──────── Data

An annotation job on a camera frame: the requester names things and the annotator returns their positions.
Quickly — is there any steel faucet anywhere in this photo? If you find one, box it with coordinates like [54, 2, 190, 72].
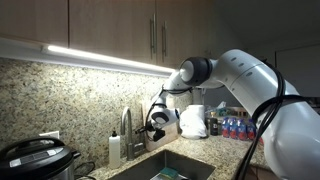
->
[120, 106, 144, 161]

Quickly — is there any steel cabinet handle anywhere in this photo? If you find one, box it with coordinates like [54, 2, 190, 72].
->
[162, 21, 167, 62]
[150, 13, 157, 59]

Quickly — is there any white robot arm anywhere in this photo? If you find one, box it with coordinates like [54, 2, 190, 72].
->
[138, 49, 320, 180]

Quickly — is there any white soap dispenser bottle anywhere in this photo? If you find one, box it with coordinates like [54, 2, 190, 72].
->
[109, 131, 120, 169]

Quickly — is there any black pressure cooker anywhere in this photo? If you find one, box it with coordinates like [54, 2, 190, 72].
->
[0, 136, 81, 180]

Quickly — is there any left steel cabinet handle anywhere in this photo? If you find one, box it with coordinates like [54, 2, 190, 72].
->
[150, 13, 157, 59]

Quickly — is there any right steel cabinet handle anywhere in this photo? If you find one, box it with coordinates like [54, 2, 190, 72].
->
[162, 21, 167, 62]

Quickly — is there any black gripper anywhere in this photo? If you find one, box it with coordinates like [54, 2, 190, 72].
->
[135, 123, 165, 142]

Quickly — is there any white cloth bag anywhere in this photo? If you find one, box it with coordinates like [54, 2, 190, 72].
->
[179, 105, 207, 139]

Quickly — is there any dark bottle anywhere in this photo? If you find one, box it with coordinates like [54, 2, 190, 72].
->
[209, 112, 218, 136]

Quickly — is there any middle wooden cabinet door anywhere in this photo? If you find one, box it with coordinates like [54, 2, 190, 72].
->
[69, 0, 156, 64]

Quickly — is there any green sponge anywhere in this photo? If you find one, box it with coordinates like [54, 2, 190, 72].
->
[159, 167, 178, 180]

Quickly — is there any right wooden cabinet door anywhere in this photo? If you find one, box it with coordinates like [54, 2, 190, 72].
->
[156, 0, 214, 68]

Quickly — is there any wooden cabinet door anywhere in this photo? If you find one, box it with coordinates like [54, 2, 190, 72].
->
[0, 0, 68, 46]
[156, 0, 214, 68]
[69, 0, 156, 64]

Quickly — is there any black power cord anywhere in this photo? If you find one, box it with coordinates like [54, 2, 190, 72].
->
[73, 161, 98, 180]

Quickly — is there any stainless steel sink basin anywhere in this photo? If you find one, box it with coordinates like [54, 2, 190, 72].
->
[109, 150, 215, 180]

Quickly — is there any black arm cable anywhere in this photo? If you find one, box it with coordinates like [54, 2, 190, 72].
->
[233, 59, 320, 180]

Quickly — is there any under-cabinet light strip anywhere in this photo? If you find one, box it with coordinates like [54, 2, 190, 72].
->
[42, 45, 174, 75]

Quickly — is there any left wooden cabinet door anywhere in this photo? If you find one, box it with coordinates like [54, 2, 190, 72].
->
[0, 0, 68, 46]

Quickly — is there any red blue pouch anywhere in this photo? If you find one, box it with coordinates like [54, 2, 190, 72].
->
[247, 119, 256, 140]
[229, 118, 237, 139]
[222, 117, 230, 138]
[238, 119, 247, 141]

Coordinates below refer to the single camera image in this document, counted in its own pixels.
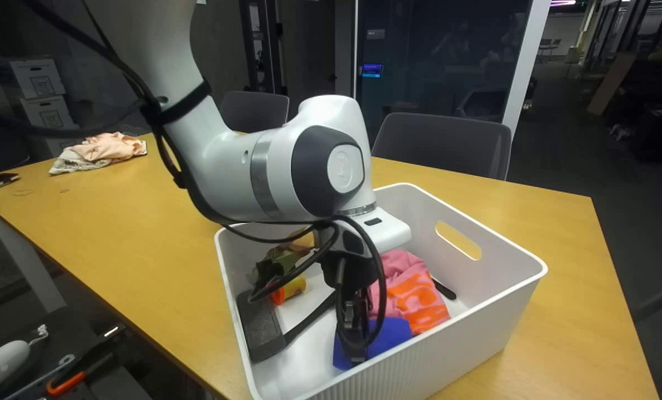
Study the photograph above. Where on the grey chair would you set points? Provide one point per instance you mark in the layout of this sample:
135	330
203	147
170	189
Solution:
251	110
446	144

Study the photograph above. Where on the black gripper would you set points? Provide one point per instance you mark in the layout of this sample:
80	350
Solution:
350	269

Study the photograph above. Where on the pink shirt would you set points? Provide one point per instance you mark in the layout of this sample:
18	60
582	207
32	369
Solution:
410	293

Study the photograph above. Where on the black spoon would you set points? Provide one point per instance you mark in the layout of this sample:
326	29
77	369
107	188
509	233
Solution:
445	289

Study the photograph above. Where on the pink white cloth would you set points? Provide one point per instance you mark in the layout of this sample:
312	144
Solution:
98	153

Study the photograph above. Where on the grey chair right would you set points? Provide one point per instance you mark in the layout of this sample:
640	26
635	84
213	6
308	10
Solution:
446	144

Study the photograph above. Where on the grey chair left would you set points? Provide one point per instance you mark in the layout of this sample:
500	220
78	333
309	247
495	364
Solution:
251	110

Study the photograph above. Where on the orange black tool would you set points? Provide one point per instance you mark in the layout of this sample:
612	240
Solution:
85	368

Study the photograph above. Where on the yellow orange toy cup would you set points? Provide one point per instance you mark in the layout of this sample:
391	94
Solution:
293	287

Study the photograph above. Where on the blue sponge object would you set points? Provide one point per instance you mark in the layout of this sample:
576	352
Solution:
391	335

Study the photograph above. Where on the black spatula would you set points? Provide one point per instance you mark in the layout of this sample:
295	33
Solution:
262	330

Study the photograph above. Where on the white plastic basket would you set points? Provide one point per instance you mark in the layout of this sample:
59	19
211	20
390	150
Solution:
489	276

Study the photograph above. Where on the white handle tool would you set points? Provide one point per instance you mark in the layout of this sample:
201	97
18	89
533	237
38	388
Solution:
15	352

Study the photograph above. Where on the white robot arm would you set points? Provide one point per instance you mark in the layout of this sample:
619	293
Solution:
309	169

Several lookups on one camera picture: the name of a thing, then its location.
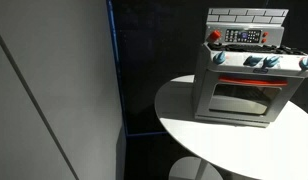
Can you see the orange button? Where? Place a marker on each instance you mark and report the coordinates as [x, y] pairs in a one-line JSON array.
[[265, 34], [263, 40]]

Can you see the blue stove knob far left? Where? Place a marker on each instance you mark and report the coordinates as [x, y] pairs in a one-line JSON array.
[[219, 58]]

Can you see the blue stove knob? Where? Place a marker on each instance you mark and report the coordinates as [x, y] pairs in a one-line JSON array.
[[252, 61], [271, 61], [219, 58], [304, 64]]

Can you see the red round stove knob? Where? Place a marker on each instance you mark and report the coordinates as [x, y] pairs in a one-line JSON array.
[[215, 35]]

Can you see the round white table base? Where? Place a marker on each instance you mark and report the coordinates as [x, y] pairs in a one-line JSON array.
[[193, 168]]

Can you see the grey toy stove oven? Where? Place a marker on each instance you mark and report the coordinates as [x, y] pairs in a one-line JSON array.
[[244, 75]]

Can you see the black control panel display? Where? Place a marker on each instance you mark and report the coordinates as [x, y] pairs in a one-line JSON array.
[[242, 36]]

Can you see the blue stove knob far right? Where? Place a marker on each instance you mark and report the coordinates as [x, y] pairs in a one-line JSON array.
[[304, 64]]

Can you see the red oven door handle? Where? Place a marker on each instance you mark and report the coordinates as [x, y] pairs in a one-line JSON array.
[[252, 82]]

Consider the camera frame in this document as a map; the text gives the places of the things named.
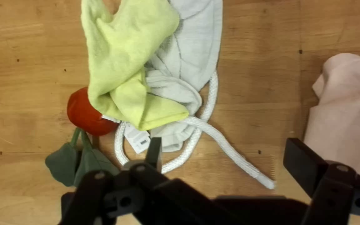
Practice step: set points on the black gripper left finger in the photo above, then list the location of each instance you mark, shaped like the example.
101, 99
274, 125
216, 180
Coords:
140, 189

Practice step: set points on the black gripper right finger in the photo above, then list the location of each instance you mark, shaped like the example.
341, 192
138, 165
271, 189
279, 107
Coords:
333, 187

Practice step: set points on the light pink garment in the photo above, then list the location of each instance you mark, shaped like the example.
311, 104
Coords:
334, 124

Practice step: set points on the yellow-green microfiber cloth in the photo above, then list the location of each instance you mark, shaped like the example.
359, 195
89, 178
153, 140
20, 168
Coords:
119, 45

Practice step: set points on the dark green cloth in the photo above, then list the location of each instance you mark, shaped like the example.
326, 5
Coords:
76, 158

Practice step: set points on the red orange round object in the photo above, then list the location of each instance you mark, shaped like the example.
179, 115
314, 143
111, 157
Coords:
83, 115

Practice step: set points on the white cloth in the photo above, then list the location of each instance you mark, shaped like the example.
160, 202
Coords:
186, 62

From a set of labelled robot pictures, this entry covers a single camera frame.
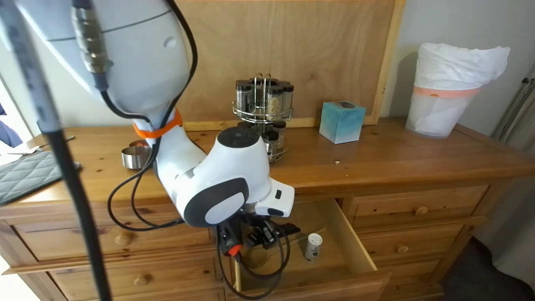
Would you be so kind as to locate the open upper wooden drawer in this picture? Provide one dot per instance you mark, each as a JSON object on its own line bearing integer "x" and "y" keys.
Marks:
{"x": 343, "y": 272}

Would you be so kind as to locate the black tripod pole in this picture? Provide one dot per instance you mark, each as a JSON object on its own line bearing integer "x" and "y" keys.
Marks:
{"x": 52, "y": 130}

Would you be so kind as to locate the small white bottle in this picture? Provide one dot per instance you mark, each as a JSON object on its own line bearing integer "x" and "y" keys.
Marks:
{"x": 313, "y": 247}

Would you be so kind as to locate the teal tissue box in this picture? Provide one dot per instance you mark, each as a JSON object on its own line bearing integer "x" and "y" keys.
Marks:
{"x": 341, "y": 121}

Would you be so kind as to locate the wooden dresser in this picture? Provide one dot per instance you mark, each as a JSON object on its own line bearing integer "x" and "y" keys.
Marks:
{"x": 413, "y": 203}

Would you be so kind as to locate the grey quilted pot holder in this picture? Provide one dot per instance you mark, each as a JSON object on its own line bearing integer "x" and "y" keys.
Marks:
{"x": 27, "y": 175}

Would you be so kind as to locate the rotating spice rack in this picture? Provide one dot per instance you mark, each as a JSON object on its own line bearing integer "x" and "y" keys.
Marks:
{"x": 264, "y": 105}

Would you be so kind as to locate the white lined trash bin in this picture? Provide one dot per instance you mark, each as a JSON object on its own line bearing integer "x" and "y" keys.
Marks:
{"x": 447, "y": 81}

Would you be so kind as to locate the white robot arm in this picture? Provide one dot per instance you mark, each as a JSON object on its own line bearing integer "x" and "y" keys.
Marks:
{"x": 134, "y": 56}

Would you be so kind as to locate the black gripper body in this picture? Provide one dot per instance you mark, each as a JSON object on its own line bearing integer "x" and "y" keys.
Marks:
{"x": 234, "y": 233}

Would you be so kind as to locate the large wooden board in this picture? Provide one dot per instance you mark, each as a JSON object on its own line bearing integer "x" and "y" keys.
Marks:
{"x": 326, "y": 49}

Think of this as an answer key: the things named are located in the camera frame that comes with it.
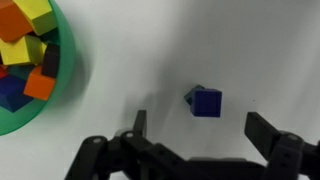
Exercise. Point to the yellow block middle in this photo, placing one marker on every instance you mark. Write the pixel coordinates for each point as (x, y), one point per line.
(26, 50)

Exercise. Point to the small dark green block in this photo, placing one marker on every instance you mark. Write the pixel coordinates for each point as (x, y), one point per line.
(188, 96)

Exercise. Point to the orange block right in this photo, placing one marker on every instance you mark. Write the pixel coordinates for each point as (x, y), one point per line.
(39, 86)

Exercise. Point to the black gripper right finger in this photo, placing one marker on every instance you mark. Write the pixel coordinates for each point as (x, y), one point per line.
(288, 156)

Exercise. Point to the blue wooden block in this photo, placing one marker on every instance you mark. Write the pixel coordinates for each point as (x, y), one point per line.
(206, 103)

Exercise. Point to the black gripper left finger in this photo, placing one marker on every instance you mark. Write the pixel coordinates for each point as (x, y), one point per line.
(129, 152)

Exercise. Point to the orange block top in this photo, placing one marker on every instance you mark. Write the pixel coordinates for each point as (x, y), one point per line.
(13, 24)

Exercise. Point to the orange block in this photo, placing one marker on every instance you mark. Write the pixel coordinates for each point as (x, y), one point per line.
(39, 86)
(13, 24)

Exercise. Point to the black block right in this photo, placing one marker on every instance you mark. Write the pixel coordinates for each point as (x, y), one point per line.
(51, 61)

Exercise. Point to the green plastic bowl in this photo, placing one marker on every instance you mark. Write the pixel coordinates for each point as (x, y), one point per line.
(10, 122)

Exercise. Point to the dark teal block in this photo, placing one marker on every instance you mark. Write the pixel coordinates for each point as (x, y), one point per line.
(21, 71)

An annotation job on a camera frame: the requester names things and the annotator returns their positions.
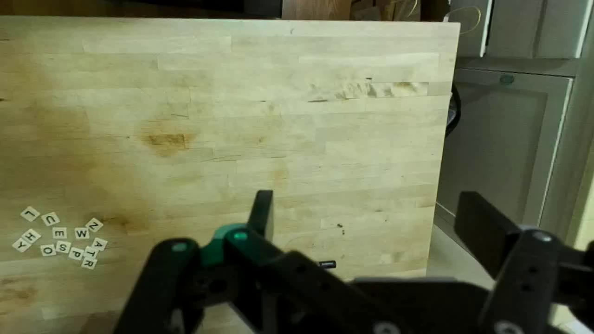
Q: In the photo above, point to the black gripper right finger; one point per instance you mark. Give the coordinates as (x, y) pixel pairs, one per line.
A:
(485, 231)

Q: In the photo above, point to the letter tile centre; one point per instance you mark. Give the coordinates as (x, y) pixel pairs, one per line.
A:
(60, 233)

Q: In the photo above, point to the letter tile right top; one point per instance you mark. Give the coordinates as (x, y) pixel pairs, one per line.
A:
(93, 226)

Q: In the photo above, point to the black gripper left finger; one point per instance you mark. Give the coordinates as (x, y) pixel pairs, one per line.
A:
(261, 218)

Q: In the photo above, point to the letter tile top left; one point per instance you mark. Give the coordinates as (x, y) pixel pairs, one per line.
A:
(30, 215)

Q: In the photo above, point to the grey cabinet door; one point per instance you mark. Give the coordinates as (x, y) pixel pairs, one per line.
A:
(506, 142)

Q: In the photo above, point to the small black marker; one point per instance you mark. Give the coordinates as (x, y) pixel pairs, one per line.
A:
(327, 265)

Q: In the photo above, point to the letter tile bottom right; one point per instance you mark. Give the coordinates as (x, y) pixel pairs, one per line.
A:
(90, 263)

────────────────

Above are some records; copy each line there that contains "tool".

▶ _Exercise output_:
Study the photograph above. Where on the orange black tool would you set points? Provide one point per instance you mark in the layout of this sample:
Study the photograph above. Where on the white handle tool would you set points? Provide one point per instance you mark in the layout of this sample:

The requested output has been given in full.